Left side console tools
The left-hand column of the dash shows the real-time actions that are being fired on the current page since they are already defined by the action creator types.
This comes complete with a filter option at the top and each time the action is fired after the previous one, the individual option pops up and displays two options Jump and Skip. This is where we can see time traveling and changing the application view. The Jump option takes our application to a state when the action is fired and the Skip option crosses out that action to show us how the application will look like without that action.
These options tend to manipulate the application's real-time working environment and let us see how the actions are going to behave pre and post once the action is fired.
Right side console tools
The right side of the DevTools consists of the four most helpful options for the tool. The options are shown as follows.
It enables us to see the state of the application and the relation it is serving with for each action in the state.
Whenever we select an action from the left-hand side of the console, the Diff option will show us only what the individual action changed in the state tree.
The Action tab shows the individual action type and any that is being carried by the reducers when we click on it.
Considering the example in the above image, the action has a typical feature/FETCH_SUCCESS and it also carries data and the requested features to the reducer. We might have noticed that there are three sub-tabs Tree, Char, and Raw within the master action tab. They are used just to display the same data in different formats. To be precise, the Tree view is the default view and it summarizes the data into a single line, while the Chart tab shows the store tree up-t0-date and the Raw option shows all the included reducers combined to the corresponding data branches. The raw tab also shows the action creator in a code view. It appears something like this.
This tab shows the entire state tree at the time of action selection at the left-hand side of the console.
This tab is used to create test format in some previous pre-provided testing frameworks. It also takes into account the root state and provides the written test on what the end state should hold.

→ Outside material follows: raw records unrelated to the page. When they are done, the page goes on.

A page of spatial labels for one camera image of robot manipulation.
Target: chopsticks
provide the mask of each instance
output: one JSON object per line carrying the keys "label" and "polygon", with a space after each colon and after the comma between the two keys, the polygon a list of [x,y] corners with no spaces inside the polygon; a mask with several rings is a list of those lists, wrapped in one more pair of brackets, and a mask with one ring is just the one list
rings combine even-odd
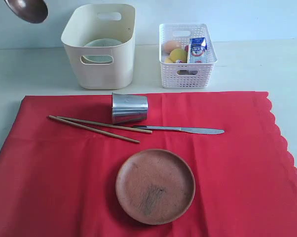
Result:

The top console offers two more tabs. The right tabs allow us to change between two instances of currently running applications on the page if we have different stores running on the same page. The left tab shows two different modes i.e. inspector mode, which is mainly treated as default nodes and is used to find the different tools used in the application. The other option is Log Monitor that shows whole actions and states along with a slider option to view in and watch the tree grow or shrink. The Chart shows the show the state in the form of a tree structure.
The bottom of the console adds some additional functionality to carry out operations on the actions and states. It also allows time travel, looking into dispatched actions, importing and exporting states, and controlling them remotely.
Starting from the left, the first three options are mainly used to create a new console or view to the left, right, or bottom. Next comes the Pause option used to stop the recordings of actions being created within the console.
In this article, we learned from the very basics what Redux DevTools ranging from how it is installed and how the advanced options inside the console let us build the actions and state and visualize them. Redux DevTools not only offers control over the dispatch and action or state management options but lets us visualize them so that they can be easily managed. Later, we learned how to set up the store and adjust the system with the middleware. It is a bit complex procedure to keep logs of the actions and states. But with Redux DevTools it becomes easy to have control and manipulate them. Another fact that we learned in this article is about the console features that are offered to take the control to next level. In short, we can say that Redux alone is empty to operate but DevTools enhance its overall usage and performance.